Please notify FDA in writing, within 15 working days of receipt of this letter, of the specific steps you have taken to address these violations. Include an explanation of each step being taken to prevent the recurrence of violations, as well as copies of related documentation. If you believe that your products are not in violation of the FD&C Act, include your reasoning and any supporting information for our consideration. If you cannot complete addressing these violations within 15 working days, state the reason for the delay and the time within which you will do so.
Please send your reply to the Food and Drug Administration Dallas District Office, Attention: Rian L. Pope, Compliance Officer, 1201 Main Street, Suite 7200, Dallas, TX 75202. If you have questions regarding any issues cited in this letter, please contact Mr. Pope at 210-308-1415 or at email@example.com.
Edmundo Garcia Jr.
District Director | FDA Dallas District
Program Division Director
Office of Human and Animal Foods
Operations- West Division 3
Lori Woznicki, Food and Drug Inspections Branch
Manager, Division of Regulatory Services
Texas Department of State Health Services
1100 W. 49th Street
Austin, TX 78756
1 There is currently a global outbreak of respiratory disease caused by a novel coronavirus that has been named “severe acute respiratory syndrome coronavirus 2” (SARS-CoV-2). The disease caused by the virus has been named “Coronavirus Disease 2019” (COVID-19). On January 31, 2020, the Department of Health and Human Services (HHS) issued a declaration of a public health emergency related to COVID-19 and mobilized the Operating Divisions of HHS. In addition, on March 13, 2020, the President declared a national emergency in response to COVID-19. Therefore, FDA is taking urgent measures to protect consumers from certain products that, without approval or authorization by FDA, claim to mitigate, prevent, treat, diagnose, or cure COVID-19 in people. As described below, you sell products that are intended to mitigate, prevent, treat, diagnose, or cure COVID-19 in people. We request that you take immediate action to cease the sale of such unapproved and unauthorized products for the mitigation, prevention, treatment, diagnosis, or cure of COVID-19.
2 CBD is the active ingredient in the approved drug product Epidiolex. Furthermore, the existence of substantial clinical investigations regarding CBD has been made public. For example, two such substantial clinical investigations include GW Pharmaceuticals’ investigations regarding Sativex and Epidiolex. (See Sativex Commences US Phase II/III Clinical Trial in Cancer Pain and GW Pharmaceuticals Receives Investigational New Drug (IND) from FDA for Phase 2/3 Clinical Trial of Epidiolex in the Treatment of Dravet Syndrome). FDA considers a substance to be “authorized for investigation as a new drug” if it is the subject of an Investigational New Drug application (IND) that has gone into effect. Under 21 CFR 312.2, unless a clinical investigation meets the limited criteria in that regulation, an IND is required for all clinical investigations of products that are subject to section 505 of the FD&C Act.

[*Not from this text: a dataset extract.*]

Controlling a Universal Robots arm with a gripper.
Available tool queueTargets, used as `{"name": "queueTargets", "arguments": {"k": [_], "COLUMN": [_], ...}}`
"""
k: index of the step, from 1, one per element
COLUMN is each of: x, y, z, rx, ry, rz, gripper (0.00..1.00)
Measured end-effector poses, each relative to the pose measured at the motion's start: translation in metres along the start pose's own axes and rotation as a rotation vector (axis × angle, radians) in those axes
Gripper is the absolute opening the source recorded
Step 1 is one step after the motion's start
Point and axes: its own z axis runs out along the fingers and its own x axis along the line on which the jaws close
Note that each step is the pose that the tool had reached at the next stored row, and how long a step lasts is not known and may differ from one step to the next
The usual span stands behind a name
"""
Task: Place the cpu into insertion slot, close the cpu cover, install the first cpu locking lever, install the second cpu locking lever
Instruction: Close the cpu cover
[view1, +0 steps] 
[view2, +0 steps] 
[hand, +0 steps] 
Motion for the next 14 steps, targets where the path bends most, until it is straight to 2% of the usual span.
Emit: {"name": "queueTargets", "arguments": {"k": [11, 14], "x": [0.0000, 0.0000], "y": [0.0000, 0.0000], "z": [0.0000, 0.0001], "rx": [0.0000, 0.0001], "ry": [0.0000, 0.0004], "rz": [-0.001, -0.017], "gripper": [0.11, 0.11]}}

3 Under section 201(s) of the FD&C Act (21 U.S.C. § 321(s)), the following types of substances are excluded from the food additive definition: (1) pesticide chemical residues in or on a raw agricultural commodity or processed food, (2) pesticide chemicals, (3) color additives, (4) substances used in accordance with a “prior sanction” (i.e., a sanction or approval granted prior to the enactment of the Food Additives Amendment of 1958 under the FD&C Act, the Poultry Products Inspection Act, or the Meat Inspection Act), (5) new animal drugs, and (6) dietary ingredients in or intended for use in a dietary supplement. If a new animal drug is unsafe within the meaning of section 512 because it is not approved for use in animal food, then the animal food is adulterated under section 402(a)(2)(C)(ii) of the FD&C Act.